Rape is not just an act committed in a dark alley by an assailant the victim has never met. Most rapes occur in the victim’s home and about 60% of the victims who report their rape know their assailants. You can be aware without being afraid.

Some people believe that rapists are overcome with sexual desire or that women “ask for it” by the way they dress or act. Some people even believe that women want to be raped. These ideas assume that rape is motivated by sexual desire. IT IS NOT! Rape is a crime of violence – a hostile act – and it is motivated by the assailant’s need to hurt and humiliate the victim. It is about power. In California, any form of sexual conduct carried out upon a person, against that person’s will, is a crime. Any sexual penetration, however slight, is sufficient to complete the crime of rape. P.C. 261 & 263

Consent

What is Consent?

As important as consent is, we don’t talk about it enough. So it’s understandable if you’re a little unsure as to what consent is – and what it isn’t. You may have heard the idea that “no means no,” but this doesn’t really provide a complete picture of what consent is because it puts the responsibility on one person to resist or accept. It also makes consent about what a partner doesn’t want, instead of being able to openly express what they do want.

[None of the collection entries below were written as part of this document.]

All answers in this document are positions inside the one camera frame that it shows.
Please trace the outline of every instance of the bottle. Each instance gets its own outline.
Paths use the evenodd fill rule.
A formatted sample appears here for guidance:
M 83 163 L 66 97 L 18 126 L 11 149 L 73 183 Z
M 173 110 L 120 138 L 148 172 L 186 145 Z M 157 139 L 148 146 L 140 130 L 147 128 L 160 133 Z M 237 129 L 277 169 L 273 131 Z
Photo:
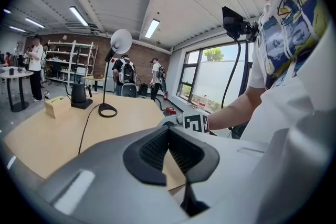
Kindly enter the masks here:
M 206 94 L 205 94 L 205 95 L 204 95 L 203 97 L 201 97 L 201 99 L 199 100 L 198 107 L 199 107 L 200 109 L 205 110 L 205 108 L 207 107 L 207 105 L 208 105 L 208 97 L 207 97 Z

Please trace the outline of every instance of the cap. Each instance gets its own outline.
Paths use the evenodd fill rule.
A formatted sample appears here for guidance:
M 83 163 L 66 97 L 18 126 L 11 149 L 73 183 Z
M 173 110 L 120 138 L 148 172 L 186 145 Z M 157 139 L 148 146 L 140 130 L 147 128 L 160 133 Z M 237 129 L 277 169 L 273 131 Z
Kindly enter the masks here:
M 40 42 L 42 41 L 42 38 L 39 34 L 36 34 L 34 37 L 32 37 L 31 39 L 39 39 Z
M 154 60 L 157 61 L 157 62 L 159 61 L 159 59 L 158 59 L 157 57 L 154 57 L 154 58 L 151 60 L 151 63 L 153 63 Z

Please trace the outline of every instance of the round table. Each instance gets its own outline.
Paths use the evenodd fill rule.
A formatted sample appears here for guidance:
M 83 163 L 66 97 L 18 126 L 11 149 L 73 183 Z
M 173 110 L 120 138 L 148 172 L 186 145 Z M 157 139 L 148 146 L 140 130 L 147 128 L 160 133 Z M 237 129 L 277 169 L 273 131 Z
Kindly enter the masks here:
M 10 75 L 9 74 L 9 69 L 13 68 L 14 69 L 14 74 Z M 9 99 L 9 105 L 11 107 L 11 111 L 12 112 L 20 112 L 22 110 L 25 110 L 27 107 L 29 107 L 29 103 L 25 102 L 24 96 L 23 96 L 23 90 L 22 90 L 22 78 L 24 77 L 28 77 L 31 76 L 33 74 L 33 72 L 27 72 L 27 73 L 23 73 L 23 72 L 18 72 L 17 68 L 14 67 L 5 67 L 5 68 L 1 68 L 2 70 L 5 70 L 5 72 L 0 73 L 0 78 L 2 79 L 6 79 L 7 80 L 7 92 L 8 92 L 8 99 Z M 15 79 L 15 78 L 19 78 L 19 91 L 20 91 L 20 103 L 16 103 L 13 104 L 12 102 L 12 94 L 11 94 L 11 85 L 9 83 L 10 79 Z

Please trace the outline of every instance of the wooden table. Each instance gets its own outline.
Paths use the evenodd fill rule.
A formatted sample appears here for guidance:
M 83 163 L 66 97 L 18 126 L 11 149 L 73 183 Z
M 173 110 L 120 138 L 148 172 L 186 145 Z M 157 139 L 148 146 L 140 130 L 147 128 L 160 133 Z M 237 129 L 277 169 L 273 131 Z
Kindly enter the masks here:
M 9 105 L 11 107 L 12 112 L 20 112 L 22 110 L 25 110 L 27 107 L 29 107 L 29 103 L 25 102 L 23 90 L 22 90 L 22 78 L 31 76 L 33 72 L 18 72 L 17 68 L 14 68 L 14 74 L 9 74 L 9 69 L 12 67 L 3 67 L 2 70 L 6 70 L 3 73 L 0 73 L 0 78 L 6 79 L 7 81 L 7 92 L 8 92 L 8 99 L 9 99 Z M 20 92 L 20 103 L 13 104 L 12 102 L 12 94 L 11 94 L 11 85 L 10 85 L 10 79 L 19 78 L 19 92 Z
M 37 112 L 11 131 L 4 141 L 21 162 L 37 175 L 47 178 L 77 156 L 87 117 L 102 99 L 102 94 L 94 95 L 93 103 L 87 109 L 71 108 L 58 119 L 46 114 L 45 110 Z M 163 119 L 158 106 L 149 99 L 106 94 L 105 100 L 118 110 L 118 115 L 102 118 L 98 107 L 95 108 L 83 136 L 81 152 L 98 142 L 156 127 Z M 167 175 L 168 189 L 185 183 L 185 177 L 169 152 L 163 172 Z
M 97 91 L 97 87 L 98 87 L 98 81 L 105 81 L 105 78 L 102 78 L 102 79 L 95 79 L 93 76 L 85 76 L 85 77 L 82 77 L 83 79 L 87 79 L 87 80 L 94 80 L 95 81 L 95 85 L 94 85 L 94 90 L 95 92 Z

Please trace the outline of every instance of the ceiling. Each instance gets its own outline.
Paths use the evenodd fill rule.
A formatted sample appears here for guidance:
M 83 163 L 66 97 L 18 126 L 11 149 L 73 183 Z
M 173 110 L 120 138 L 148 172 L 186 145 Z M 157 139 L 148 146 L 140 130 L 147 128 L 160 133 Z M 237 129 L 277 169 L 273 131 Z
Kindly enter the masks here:
M 32 33 L 92 33 L 109 35 L 117 29 L 130 31 L 133 39 L 169 49 L 222 25 L 222 7 L 244 18 L 259 17 L 263 0 L 12 0 L 4 24 Z M 69 7 L 76 6 L 89 23 L 84 28 Z M 25 21 L 31 18 L 45 29 Z M 152 21 L 160 24 L 151 39 L 144 35 Z

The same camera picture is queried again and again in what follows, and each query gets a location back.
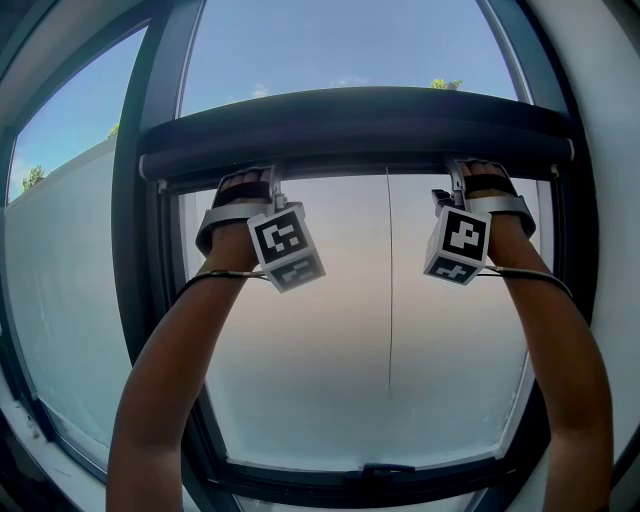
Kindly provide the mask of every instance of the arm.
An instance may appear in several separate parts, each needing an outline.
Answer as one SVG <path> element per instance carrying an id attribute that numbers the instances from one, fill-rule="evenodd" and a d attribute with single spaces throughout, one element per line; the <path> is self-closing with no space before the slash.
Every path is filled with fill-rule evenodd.
<path id="1" fill-rule="evenodd" d="M 499 173 L 493 166 L 477 165 L 472 166 L 473 174 Z M 513 216 L 494 215 L 489 256 L 496 265 L 551 273 Z M 612 412 L 593 335 L 560 288 L 526 279 L 505 282 L 522 322 L 551 427 L 544 510 L 603 509 L 609 504 L 613 466 Z"/>
<path id="2" fill-rule="evenodd" d="M 244 177 L 245 181 L 255 179 L 255 173 Z M 214 249 L 201 272 L 255 268 L 246 225 L 223 226 L 212 236 Z M 147 341 L 116 415 L 109 456 L 108 511 L 182 510 L 182 433 L 204 384 L 216 340 L 243 285 L 244 280 L 224 278 L 195 283 Z"/>

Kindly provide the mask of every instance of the white wall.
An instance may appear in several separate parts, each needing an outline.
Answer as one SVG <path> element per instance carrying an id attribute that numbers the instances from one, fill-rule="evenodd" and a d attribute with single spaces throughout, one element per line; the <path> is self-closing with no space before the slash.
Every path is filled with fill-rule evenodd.
<path id="1" fill-rule="evenodd" d="M 602 0 L 529 0 L 569 76 L 593 160 L 600 268 L 593 332 L 613 394 L 615 457 L 640 421 L 640 57 Z M 511 512 L 542 508 L 545 457 Z"/>

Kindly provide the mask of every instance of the window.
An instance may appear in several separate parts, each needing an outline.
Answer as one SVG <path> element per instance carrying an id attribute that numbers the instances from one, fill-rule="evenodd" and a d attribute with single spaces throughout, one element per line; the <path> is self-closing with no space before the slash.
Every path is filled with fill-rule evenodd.
<path id="1" fill-rule="evenodd" d="M 111 257 L 109 133 L 143 35 L 86 66 L 20 133 L 5 209 L 7 283 L 27 370 L 59 434 L 103 469 L 131 370 Z M 44 179 L 25 182 L 23 193 L 37 165 Z"/>
<path id="2" fill-rule="evenodd" d="M 386 509 L 358 509 L 362 512 L 462 512 L 471 502 L 473 494 L 463 494 L 446 500 L 430 501 L 428 503 L 419 503 L 417 505 L 408 505 L 404 507 L 392 507 Z M 236 500 L 242 512 L 309 512 L 315 510 L 317 512 L 329 512 L 332 509 L 310 509 L 307 507 L 295 507 L 292 505 L 282 505 L 280 503 L 267 503 L 264 501 L 252 500 L 237 496 Z"/>
<path id="3" fill-rule="evenodd" d="M 538 219 L 536 182 L 515 182 Z M 526 349 L 506 287 L 422 275 L 431 189 L 449 185 L 443 175 L 391 175 L 389 190 L 381 175 L 283 183 L 305 206 L 327 275 L 283 295 L 250 281 L 236 302 L 207 377 L 230 461 L 437 467 L 508 444 L 528 389 L 519 397 Z M 189 275 L 202 262 L 193 240 L 212 198 L 183 197 Z M 460 312 L 468 321 L 455 321 Z"/>
<path id="4" fill-rule="evenodd" d="M 121 41 L 82 69 L 33 116 L 18 135 L 9 201 L 23 192 L 32 169 L 48 176 L 83 151 L 117 135 L 120 112 L 145 30 Z M 32 173 L 27 186 L 36 183 Z"/>
<path id="5" fill-rule="evenodd" d="M 182 115 L 274 94 L 436 79 L 516 99 L 475 0 L 208 2 Z"/>

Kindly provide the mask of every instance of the frosted glass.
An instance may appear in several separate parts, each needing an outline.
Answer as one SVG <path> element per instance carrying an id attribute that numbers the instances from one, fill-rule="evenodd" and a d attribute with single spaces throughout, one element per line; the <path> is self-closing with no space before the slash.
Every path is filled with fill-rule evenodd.
<path id="1" fill-rule="evenodd" d="M 106 465 L 131 370 L 111 256 L 115 139 L 5 209 L 7 282 L 29 374 L 56 424 Z"/>
<path id="2" fill-rule="evenodd" d="M 462 494 L 444 500 L 429 501 L 427 503 L 417 503 L 415 505 L 405 505 L 402 507 L 389 508 L 360 508 L 358 512 L 462 512 L 469 504 L 474 494 Z M 265 501 L 252 500 L 243 496 L 236 496 L 236 500 L 243 512 L 335 512 L 335 509 L 307 508 L 295 505 L 283 505 L 281 503 L 268 503 Z"/>
<path id="3" fill-rule="evenodd" d="M 420 275 L 436 224 L 431 189 L 447 176 L 391 176 L 396 457 L 425 465 L 474 457 L 498 445 L 525 362 L 524 334 L 502 279 L 466 287 Z M 516 180 L 532 215 L 535 181 Z"/>
<path id="4" fill-rule="evenodd" d="M 516 399 L 524 336 L 501 279 L 464 288 L 422 275 L 436 222 L 431 189 L 449 185 L 446 176 L 392 175 L 390 226 L 384 176 L 283 183 L 305 205 L 327 276 L 283 295 L 261 281 L 241 293 L 207 375 L 230 459 L 351 470 L 493 454 Z M 536 183 L 515 185 L 537 219 Z M 192 275 L 212 195 L 185 198 Z"/>

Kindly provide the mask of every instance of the wrist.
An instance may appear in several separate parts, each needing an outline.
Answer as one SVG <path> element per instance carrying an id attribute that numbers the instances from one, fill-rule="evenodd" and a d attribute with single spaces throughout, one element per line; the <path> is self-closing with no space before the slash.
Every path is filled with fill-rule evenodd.
<path id="1" fill-rule="evenodd" d="M 252 256 L 239 256 L 228 251 L 212 252 L 202 264 L 198 274 L 212 270 L 230 270 L 234 272 L 252 272 L 258 262 Z"/>
<path id="2" fill-rule="evenodd" d="M 489 257 L 498 266 L 517 268 L 530 268 L 532 260 L 539 259 L 538 253 L 522 229 L 520 219 L 513 215 L 493 216 L 489 235 Z"/>

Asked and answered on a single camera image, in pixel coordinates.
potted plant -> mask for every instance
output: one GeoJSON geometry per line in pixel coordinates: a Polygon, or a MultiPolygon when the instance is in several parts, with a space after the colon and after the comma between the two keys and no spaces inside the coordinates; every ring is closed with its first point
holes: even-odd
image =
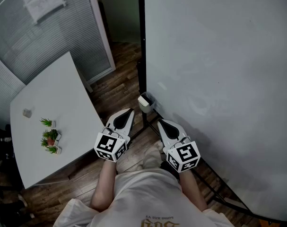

Well, How Does It Work?Some people are worried that talking about consent will be awkward or that it will ruin the mood, which is far from true. If anything, the mood is much more positive when both partners are happy and can freely communicate what they want. First off, talk about what terms like “hooking up” or “going all the way” mean to each partner. Consider having these conversations during a time when you’re not being physically intimate.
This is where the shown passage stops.